You should have $P_X$, not $P_x$, i.e. $P_X = X(X^T X)^{-1} X^T$ is the orthogonal projection onto the column space of $X$.
Since $(I-P_X)X=0$ and $Y \sim N(X\beta, \sigma^2 I)$, you have $$ (I-P_X)Y \sim N(0, \sigma^2 (I-P_X)(I-P_X)^T). $$ an easy bit of algebra tells you that $(I-P_X)(I-P_X)^T = I-P_X$. (Use the fact that $PX^2=P_X^T = P_X$.) So you have $$ (I-P_X)Y \sim N(0, \sigma^2 (I-P_X)) $$ with (note well) expected value $0$.

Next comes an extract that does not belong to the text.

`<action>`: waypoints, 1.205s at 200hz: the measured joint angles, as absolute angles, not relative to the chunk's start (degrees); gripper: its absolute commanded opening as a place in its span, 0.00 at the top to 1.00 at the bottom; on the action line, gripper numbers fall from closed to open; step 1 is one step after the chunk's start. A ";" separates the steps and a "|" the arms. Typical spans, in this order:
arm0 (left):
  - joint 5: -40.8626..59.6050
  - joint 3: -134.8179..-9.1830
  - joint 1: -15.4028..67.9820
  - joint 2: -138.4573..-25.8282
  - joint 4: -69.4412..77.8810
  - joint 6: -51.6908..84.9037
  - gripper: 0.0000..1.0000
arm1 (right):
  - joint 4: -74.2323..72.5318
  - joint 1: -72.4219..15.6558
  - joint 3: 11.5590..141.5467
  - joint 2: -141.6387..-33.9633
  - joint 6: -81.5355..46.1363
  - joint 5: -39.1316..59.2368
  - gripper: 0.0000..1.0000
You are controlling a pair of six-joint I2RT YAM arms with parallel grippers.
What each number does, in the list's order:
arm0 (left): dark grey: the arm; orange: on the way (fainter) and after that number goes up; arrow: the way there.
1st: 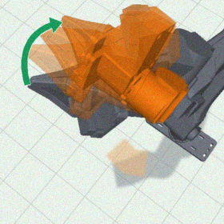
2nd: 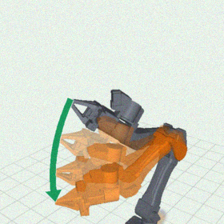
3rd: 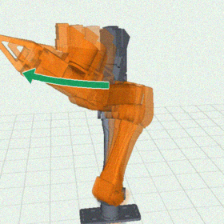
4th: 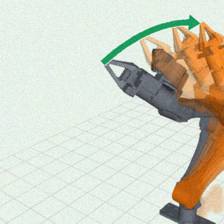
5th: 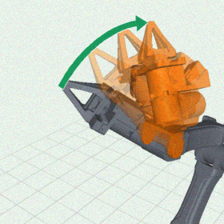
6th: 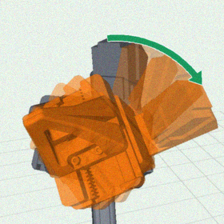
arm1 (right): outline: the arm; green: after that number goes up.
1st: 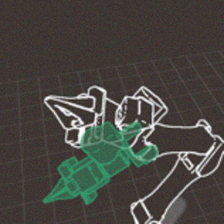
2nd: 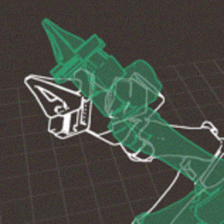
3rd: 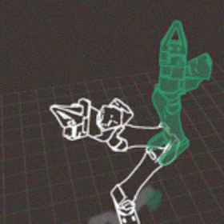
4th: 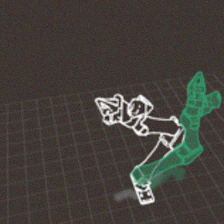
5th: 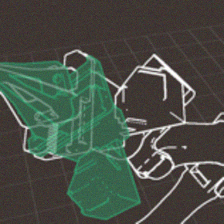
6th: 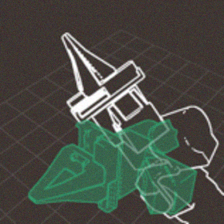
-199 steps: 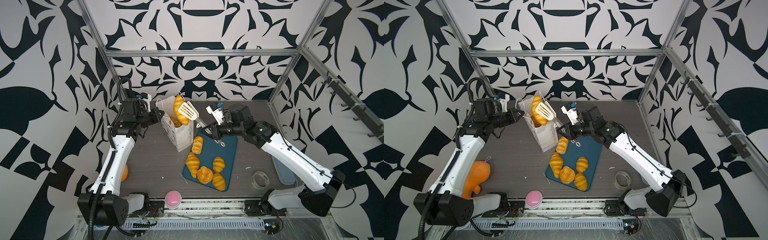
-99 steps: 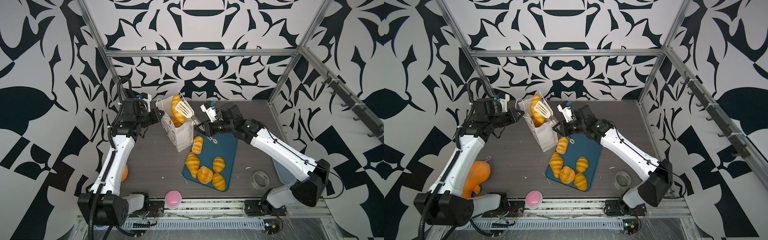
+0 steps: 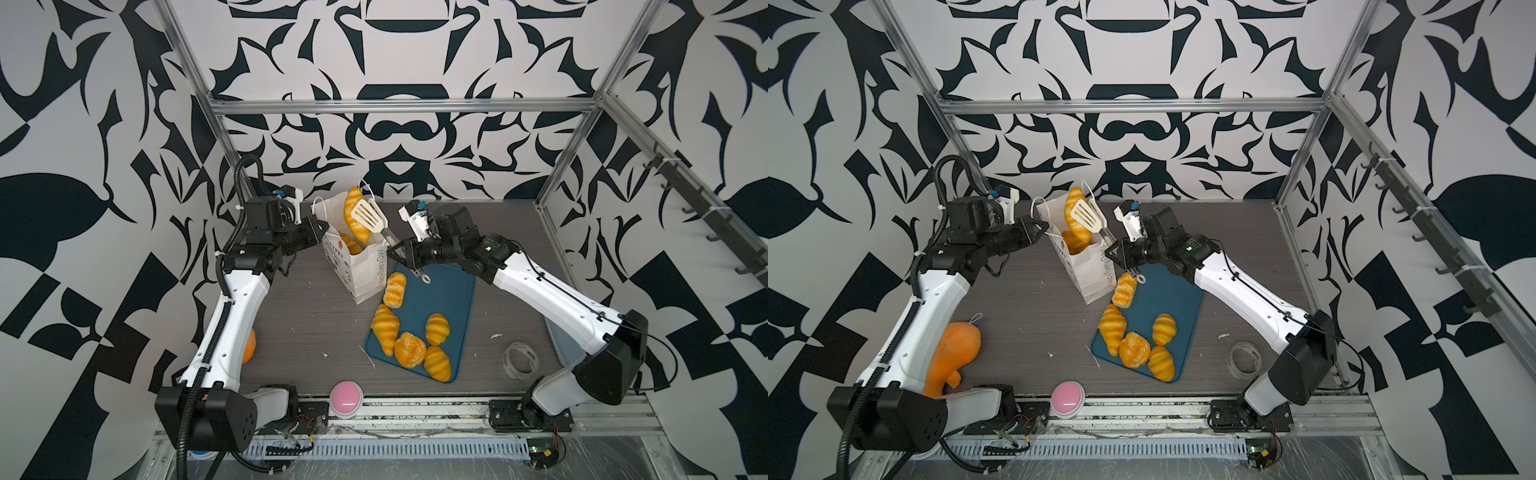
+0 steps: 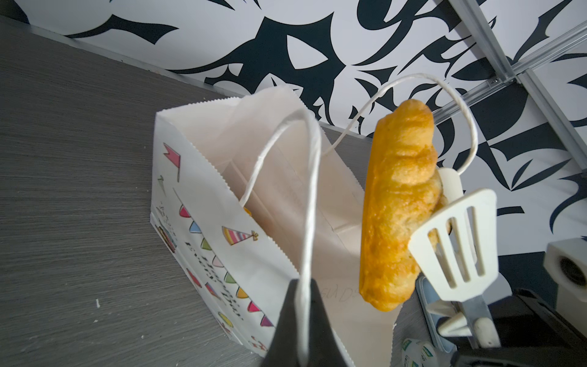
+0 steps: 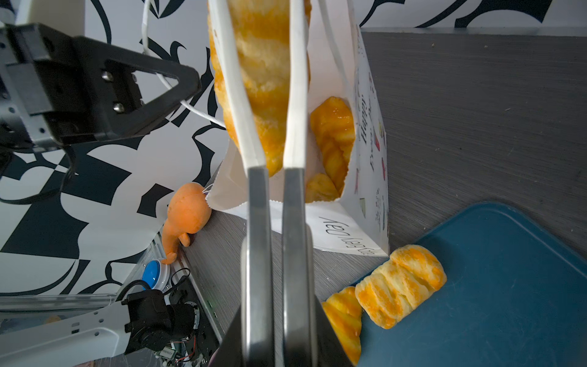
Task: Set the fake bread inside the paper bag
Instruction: 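Lower the croissant into the bag held by the left gripper and open the tongs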
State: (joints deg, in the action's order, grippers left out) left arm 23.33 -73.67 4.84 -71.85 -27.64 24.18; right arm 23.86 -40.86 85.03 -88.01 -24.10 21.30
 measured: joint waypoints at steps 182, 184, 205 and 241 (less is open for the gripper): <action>23.33 -73.67 4.84 -71.85 -27.64 24.18 1.00 | 25.91 -40.86 85.03 -88.18 -24.03 21.19 0.54; 23.33 -73.67 4.84 -71.85 -27.64 24.18 1.00 | 25.91 -40.86 85.03 -88.18 -24.03 21.19 0.54; 23.35 -73.67 4.84 -71.85 -27.64 24.18 1.00 | 25.93 -40.86 85.03 -88.18 -24.05 21.19 0.53; 23.33 -73.67 4.84 -71.85 -27.64 24.18 1.00 | 25.89 -40.86 85.03 -88.18 -24.03 21.19 0.51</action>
State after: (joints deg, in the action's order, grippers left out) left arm 23.33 -73.67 4.84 -71.85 -27.64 24.18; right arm 25.89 -40.86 85.03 -88.18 -24.03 21.19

The matrix $(I-P_X)$ is a projection onto a space of dimension $n-k$ where $k$ is the number of columns of $X$, and the expected value of $Y$, which is $X\beta$, projects to the zero vector. So let us choose an orthonormal basis of the column space of $X$ and extend it to an orthonormal basis of $\mathbb R^n$. In that basis the matrix of $I-P_X$ is $$ \begin{bmatrix} 1 \\ & 1 \\ & & \ddots \\ & & & 1 \\ & & & & 0 \\ & & & & & \ddots \\ & & & & & & 0 \end{bmatrix} $$ with $n-k$ ones and $k$ zeros. Transforming $N(0,\sigma^2(I-P_X))$ into that basis, you see that the square of the norm of a vector with that distribution is distributed as $\sigma^2 \chi^2_{n-k}$.
That is the vector, not of the errors, but of the residuals. The difference is this: \begin{align} \text{vector of errors} & = Y-X\beta, \\[10pt] \text{vector of residuals} & = Y - X\widehat\beta. \end{align}